3. CDPs introduce different versions of the same entities and metrics.
Having different versions of the same entities and metrics is my biggest pet peeve with CDPs.
For instance, you likely end up with 10M DAU in Amplitude, 8M DAU in your database, and 5M DAU in the CDP. Which one should you trust? The reason is that CDP will create its own definition of DAU or Churn, which you might not be able to replicate in other applications, such as Heap, Mixpanel, Mode, Looker, or whatever analytics you use.
The trickiest part is that the same event name (such as "app open" or "session start"), used to define activity metric, will have a completely different meaning in CDPs, depending if it’s based on the account, user, or entity, and your analysts might not be aware of this. I can’t stress enough how frustrating this can be.
4. CDPs are expensive.
Apart from (a) the cost of the CDP itself, (b) dedicating engineering and analytical resources to its setup and maintenance, and (C) the cost of ETLs to ingest the data into the CDP, you will also have to double the storage cost because data has to be replicated to the CDP.
Think about it: why do you need to keep multiple copies of the same data?
For most CDPs, figuring out the total pricing is not easy, as its cost depends on:
Unique tracked users (which may or may not be similar to active users).
The total number of user records or events.
API calls and the volume of incoming data.
The components and features used.
5. CDPs require resources to maintain it.
CDPs promised fast ROI and self-service, but the reality is quite different.
Beyond being very expensive, they require a significant initial investment of data and platform engineering time and resources for setup. Your team has to evaluate every usage metric upfront and then develop an integration strategy for each source you have.
Analysts will need to replicate KPIs and metrics in the CDP, QA the data, and map it to the values in a data warehouse, which is not a quick task. The match is never close, leading to many hours spent investigating why the CDP reports 35% fewer users than the dim_users table in Postgres.
Many companies also underestimate the ongoing resources needed to maintain a CDP. Every time you launch a new feature, a new screen, or set a new campaign, you will need to re-calibrate definitions.
I don’t recall who said it, but the reason why standalone CDPs failed is that they were marketed to marketing teams as a way to get independence from data engineering and analytics teams. However, maintaining a data layer that can ingest data at scale from any source and ensure it is clean and accurate requires everything from data engineering and analytics - APIs, SDKs, pipelines, monitoring, governance, and Q&A.

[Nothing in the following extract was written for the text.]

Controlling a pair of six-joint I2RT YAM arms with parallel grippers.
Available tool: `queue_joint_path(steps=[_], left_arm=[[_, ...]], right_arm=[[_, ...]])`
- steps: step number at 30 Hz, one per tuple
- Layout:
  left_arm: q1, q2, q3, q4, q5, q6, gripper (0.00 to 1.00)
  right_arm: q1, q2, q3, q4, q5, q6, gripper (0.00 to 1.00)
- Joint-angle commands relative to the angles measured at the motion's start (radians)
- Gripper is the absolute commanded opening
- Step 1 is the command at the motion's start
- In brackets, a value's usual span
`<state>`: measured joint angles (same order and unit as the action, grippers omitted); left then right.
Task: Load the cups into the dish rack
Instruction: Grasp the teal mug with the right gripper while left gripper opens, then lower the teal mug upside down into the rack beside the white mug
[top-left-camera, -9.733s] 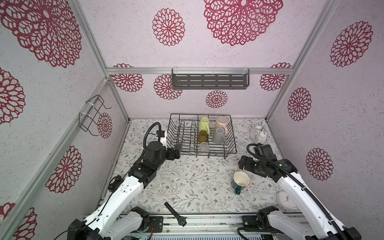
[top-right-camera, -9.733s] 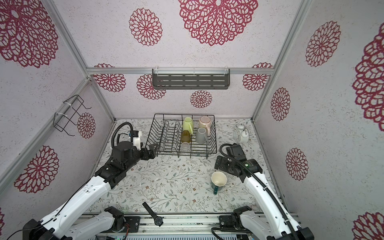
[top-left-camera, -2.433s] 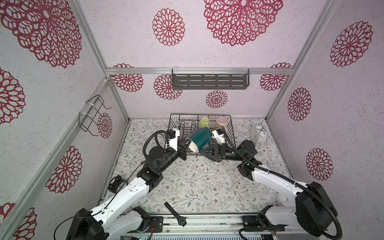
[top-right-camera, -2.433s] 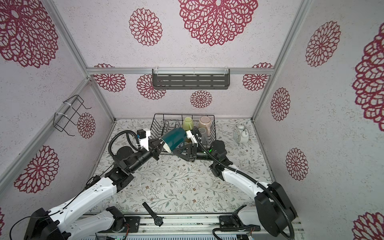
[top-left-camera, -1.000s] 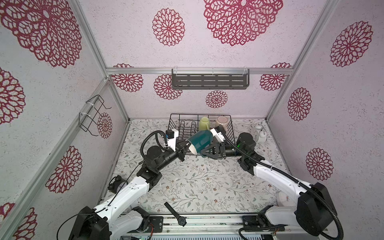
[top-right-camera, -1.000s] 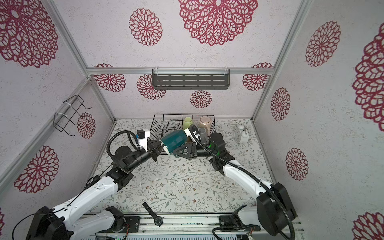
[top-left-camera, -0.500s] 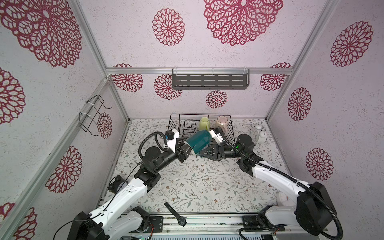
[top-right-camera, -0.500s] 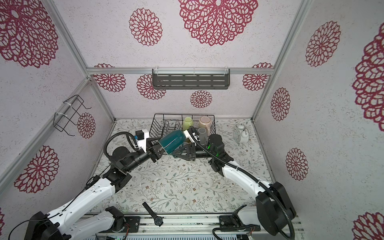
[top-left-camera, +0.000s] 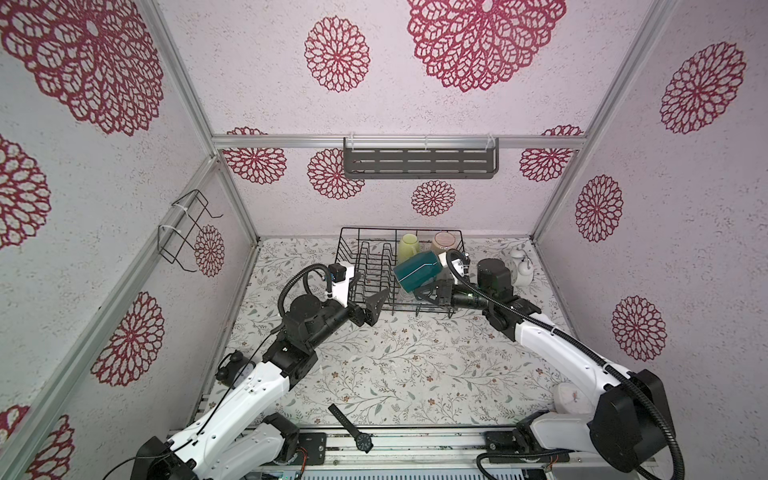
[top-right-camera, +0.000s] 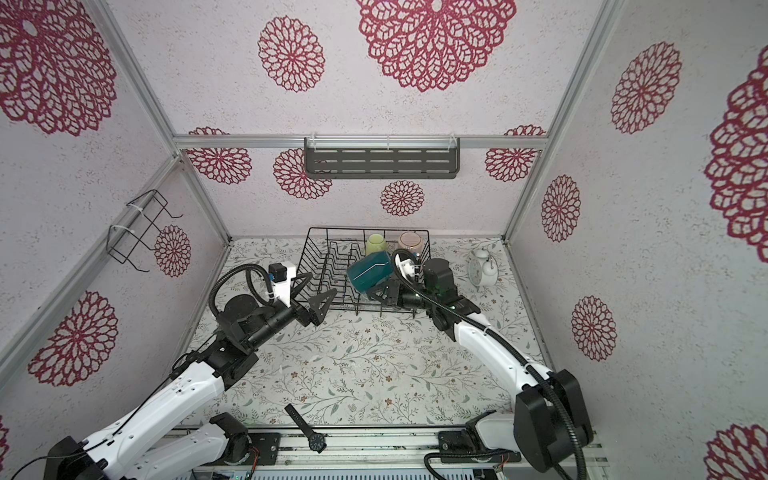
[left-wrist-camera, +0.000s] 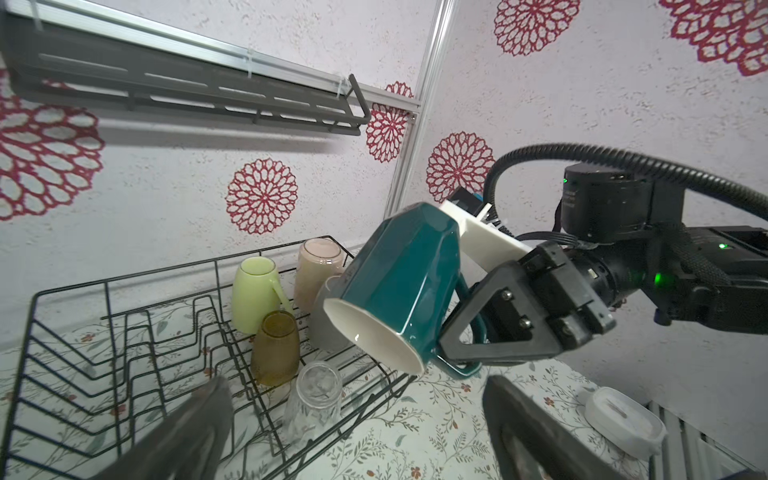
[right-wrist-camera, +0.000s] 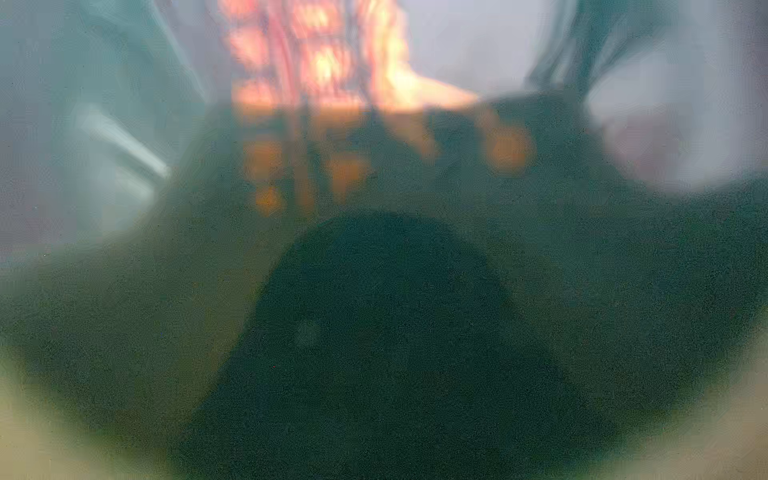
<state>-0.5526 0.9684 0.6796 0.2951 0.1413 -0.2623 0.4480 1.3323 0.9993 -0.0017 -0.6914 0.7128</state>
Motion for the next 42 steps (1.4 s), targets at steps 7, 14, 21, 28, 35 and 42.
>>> queue_joint_path(steps=[7,14,21,28,35,42], left_arm=[[-0.006,-0.07,0.003,-0.185,-0.371,0.03,0.97],[0.002,-0.101,-0.013,-0.294,-0.601,0.014,0.97],[0.029,-0.13,-0.018,-0.317,-0.655,-0.017,0.97],[0.057,-0.173,0.074,-0.475,-0.648,0.022,0.97],[0.083,-0.231,0.045,-0.511,-0.683,-0.038,0.97],[0.114,-0.255,0.027,-0.519,-0.686,-0.057,0.97]], right_arm=[[-0.018,0.153,0.275,-0.45,0.556,-0.423,0.0],[-0.018,0.235,0.303,-0.438,0.678,-0.486,0.0],[-0.017,0.281,0.337,-0.451,0.709,-0.671,0.0],[-0.018,0.317,0.325,-0.451,0.677,-0.953,0.0],[-0.041,0.362,0.379,-0.451,0.695,-1.09,0.0],[-0.096,0.476,0.507,-0.635,0.547,-1.273,0.0]])
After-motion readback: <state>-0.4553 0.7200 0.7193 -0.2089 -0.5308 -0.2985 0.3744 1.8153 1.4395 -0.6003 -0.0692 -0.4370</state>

That’s why I advocate for investing in strong data analytics leadership with a coherent long-term strategy for organizing, governing, distributing, and analyzing your data.
To wrap up, my message is this: Don’t fall for the CDP hype or trap:
The setup is hard, and maintenance will require more support from every engineering team.

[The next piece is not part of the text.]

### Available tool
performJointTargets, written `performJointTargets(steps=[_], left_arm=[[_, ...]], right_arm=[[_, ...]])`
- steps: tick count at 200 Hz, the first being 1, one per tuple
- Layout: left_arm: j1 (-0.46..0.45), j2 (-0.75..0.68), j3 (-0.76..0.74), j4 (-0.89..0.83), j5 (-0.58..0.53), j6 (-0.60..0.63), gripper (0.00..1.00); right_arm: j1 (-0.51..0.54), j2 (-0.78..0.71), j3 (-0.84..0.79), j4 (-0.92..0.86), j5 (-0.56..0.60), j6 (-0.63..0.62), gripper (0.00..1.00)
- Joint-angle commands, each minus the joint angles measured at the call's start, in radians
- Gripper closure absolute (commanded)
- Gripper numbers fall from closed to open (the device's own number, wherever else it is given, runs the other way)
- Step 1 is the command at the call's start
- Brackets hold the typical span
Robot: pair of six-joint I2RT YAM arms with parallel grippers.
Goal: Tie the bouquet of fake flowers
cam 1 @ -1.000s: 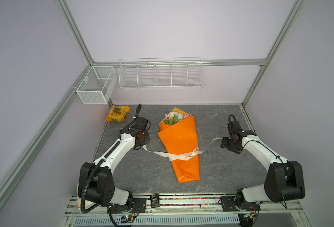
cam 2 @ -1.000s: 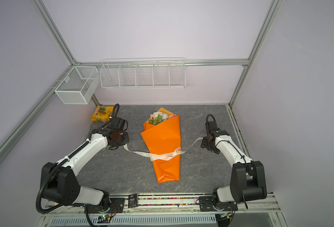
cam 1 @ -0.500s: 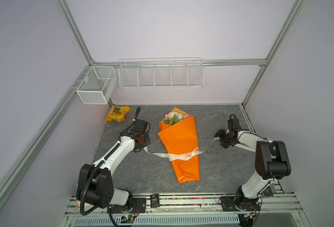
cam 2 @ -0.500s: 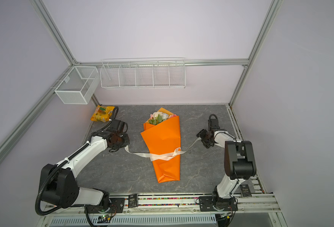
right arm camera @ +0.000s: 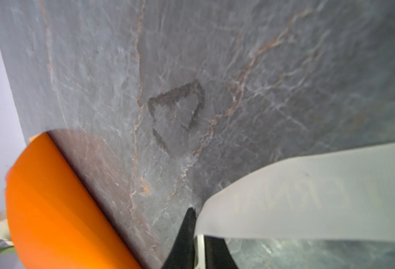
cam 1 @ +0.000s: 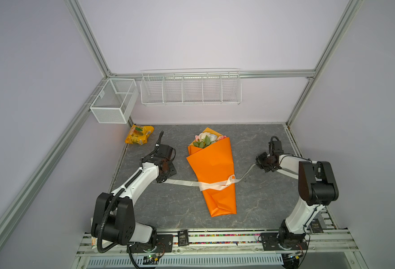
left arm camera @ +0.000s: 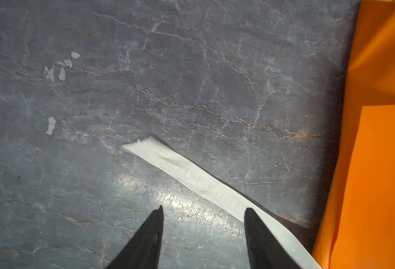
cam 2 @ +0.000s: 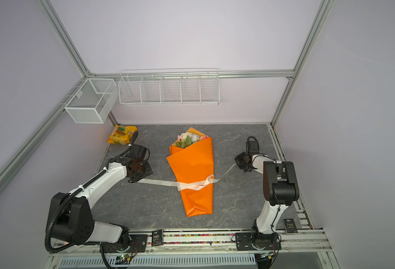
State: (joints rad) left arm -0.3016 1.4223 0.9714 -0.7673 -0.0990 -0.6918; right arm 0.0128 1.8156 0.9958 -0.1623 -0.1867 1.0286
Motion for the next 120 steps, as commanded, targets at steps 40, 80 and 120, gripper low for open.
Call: performJointTargets(steps=[40, 80, 120], left_arm=[[-0.033, -0.086, -0.17, 0.185, 0.299, -0.304, 0.35], [-0.194, -0.028, -0.235, 0.426, 0.378, -0.586, 0.35], [-0.228, 0.029, -0.274, 0.566, 0.38, -0.731, 0.33]], right_arm=[[0.006, -0.086, -0.053, -0.013, 0.007, -0.026, 0.93], [0.017, -0.104, -0.047, -0.044, 0.024, -0.056, 0.93], [0.019, -0.11, -0.047, -0.052, 0.021, -0.071, 0.93]])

Your user identity stitching should be built and stored in your data warehouse, not with a vendor. It allows you to control costs, run ML, ensure security, and more.
If your director of analytics requests a BDP or CDP to unlock reporting, you need a new leader who understands the dependencies of analytics output.
Analysts should not lose flexibility and ownership of the data ecosystem, regardless of which CDP you adopt.
Thanks for reading, everyone. Until next Wednesday!